Personal information
- Full name: William Michael Harry Rhodes
- Born: 2 March 1995 (age 31) Nottingham, Nottinghamshire, England
- Height: 6 ft 1 in (1.85 m)
- Batting: Left-handed
- Bowling: Right-arm medium-fast
- Role: All-rounder Club captain

Domestic team information
- 2013–2017: Yorkshire (squad no. 35)
- 2016: → Essex (on loan)
- 2018–2024: Warwickshire (squad no. 35)
- 2025–2026: Durham (squad no. 15)
- FC debut: 22 March 2015 Yorkshire v MCC
- LA debut: 5 May 2013 Yorkshire v Glamorgan

Career statistics
| Competition | FC | LA | T20 |
| Matches | 132 | 84 | 76 |
| Runs scored | 6,986 | 2,623 | 1,041 |
| Batting average | 34.75 | 37.47 | 19.64 |
| 100s/50s | 13/29 | 3/14 | 0/3 |
| Top score | 207 | 148* | 79 |
| Balls bowled | 8,181 | 2,175 | 493 |
| Wickets | 116 | 62 | 36 |
| Bowling average | 36.79 | 33.77 | 20.58 |
| 5 wickets in innings | 2 | 2 | 0 |
| 10 wickets in match | 0 | 0 | 0 |
| Best bowling | 5/17 | 5/30 | 4/34 |
| Catches/stumpings | 85/– | 38/– | 24/– |
- Source: Cricinfo, 27 September 2026

= Will Rhodes =

English cricketer (born 1995)

William Michael Harry Rhodes (born 2 March 1995) is a cricketer who plays for Durham, having formerly played for Yorkshire, Warwickshire and the England Under-19 cricket team. He is an all-rounder.

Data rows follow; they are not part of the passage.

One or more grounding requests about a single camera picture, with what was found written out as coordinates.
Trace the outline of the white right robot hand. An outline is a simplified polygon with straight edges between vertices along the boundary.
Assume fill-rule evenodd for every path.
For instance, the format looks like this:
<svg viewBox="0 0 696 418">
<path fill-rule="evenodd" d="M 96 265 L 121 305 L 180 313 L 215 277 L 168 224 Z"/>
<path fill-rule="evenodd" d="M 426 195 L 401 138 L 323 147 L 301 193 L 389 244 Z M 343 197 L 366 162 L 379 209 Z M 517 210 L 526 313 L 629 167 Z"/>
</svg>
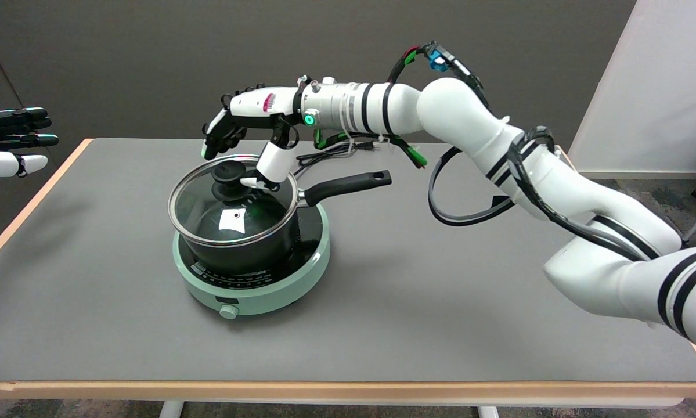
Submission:
<svg viewBox="0 0 696 418">
<path fill-rule="evenodd" d="M 292 139 L 290 132 L 299 124 L 301 92 L 297 87 L 257 85 L 233 96 L 223 95 L 222 109 L 203 127 L 202 158 L 212 160 L 238 146 L 248 129 L 269 129 L 271 137 L 258 156 L 254 174 L 241 182 L 248 188 L 279 190 L 295 162 L 299 138 Z"/>
</svg>

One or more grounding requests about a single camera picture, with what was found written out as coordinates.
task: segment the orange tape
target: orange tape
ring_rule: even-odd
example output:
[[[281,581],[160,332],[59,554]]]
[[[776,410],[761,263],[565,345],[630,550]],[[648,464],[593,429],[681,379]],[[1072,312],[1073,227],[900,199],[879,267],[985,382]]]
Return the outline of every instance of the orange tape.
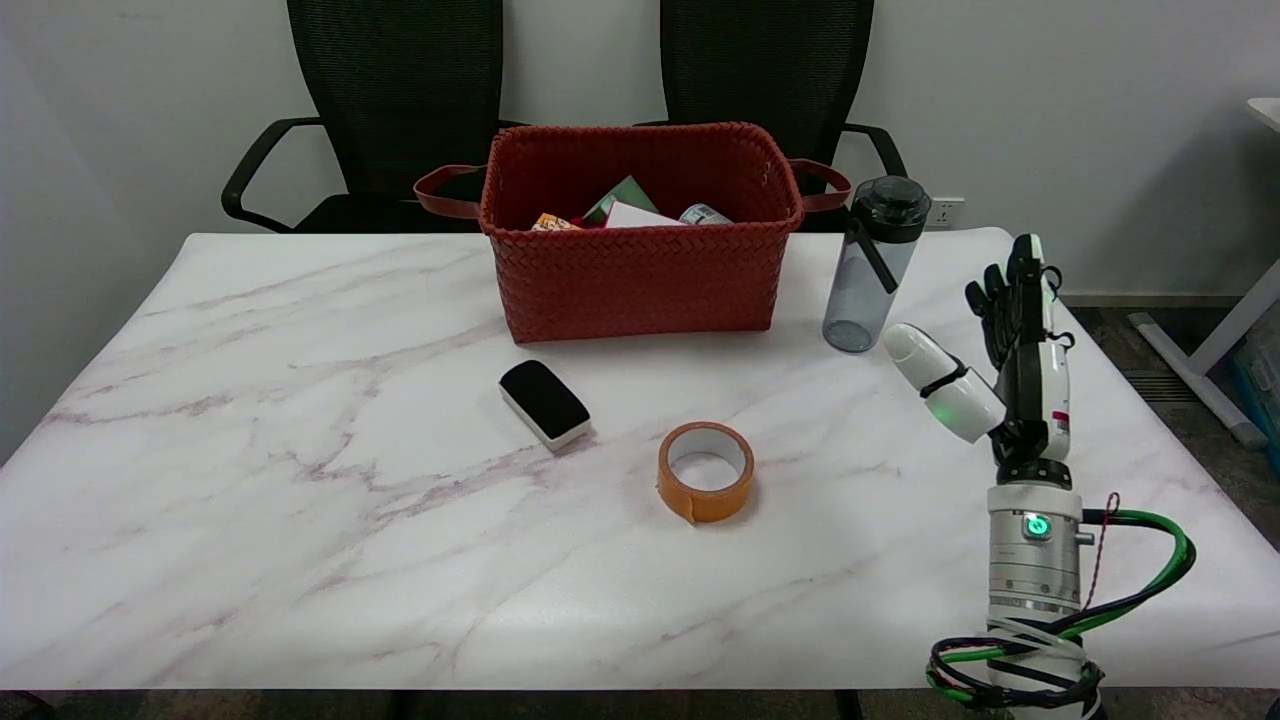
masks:
[[[708,452],[739,471],[727,488],[705,491],[680,482],[671,464],[685,455]],[[671,511],[690,523],[714,523],[737,512],[751,495],[755,456],[746,439],[719,423],[689,423],[671,430],[658,448],[658,495]]]

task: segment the red woven basket
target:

Rhodes made both his List A and Twenty20 debuts for Yorkshire during the 2013 English cricket season. In the same year, he also made 102 for England Under 19s against the Pakistan Under-19 cricket team.

Rhodes was the captain of the England Under 19s at the 2014 ICC Under-19 Cricket World Cup held in the United Arab Emirates. He led the England U19s to victory over the tournament favorites, the India U19s, in the quarterfinals. In the semifinals, he rescued his side with an unbeaten 76 n.o. after the team was reduced to 119 for 6 in the 37th over. However, the England U19s lost the semifinal match to the Pakistan U19s in a tight contest. Rhodes nonetheless received praise for his captaincy in that match.

In June 2017, it was announced that Rhodes would join Warwickshire ahead of the 2018 season.
In 2020 he was appointed Warwickshire club captain
In July 2021, Rhodes was named as the captain of a County Select XI team to play India ahead of their Test series against England. In the 2021 season Will Rhodes led Warwickshire to a domestic double winning the County Championship Title and the Bob Willis Trophy.

Rhodes joined Durham on a three-year contract in September 2024. He extended his contract in August 2026, agreeing a deal tying him into the club until at least the end of the 2028 season.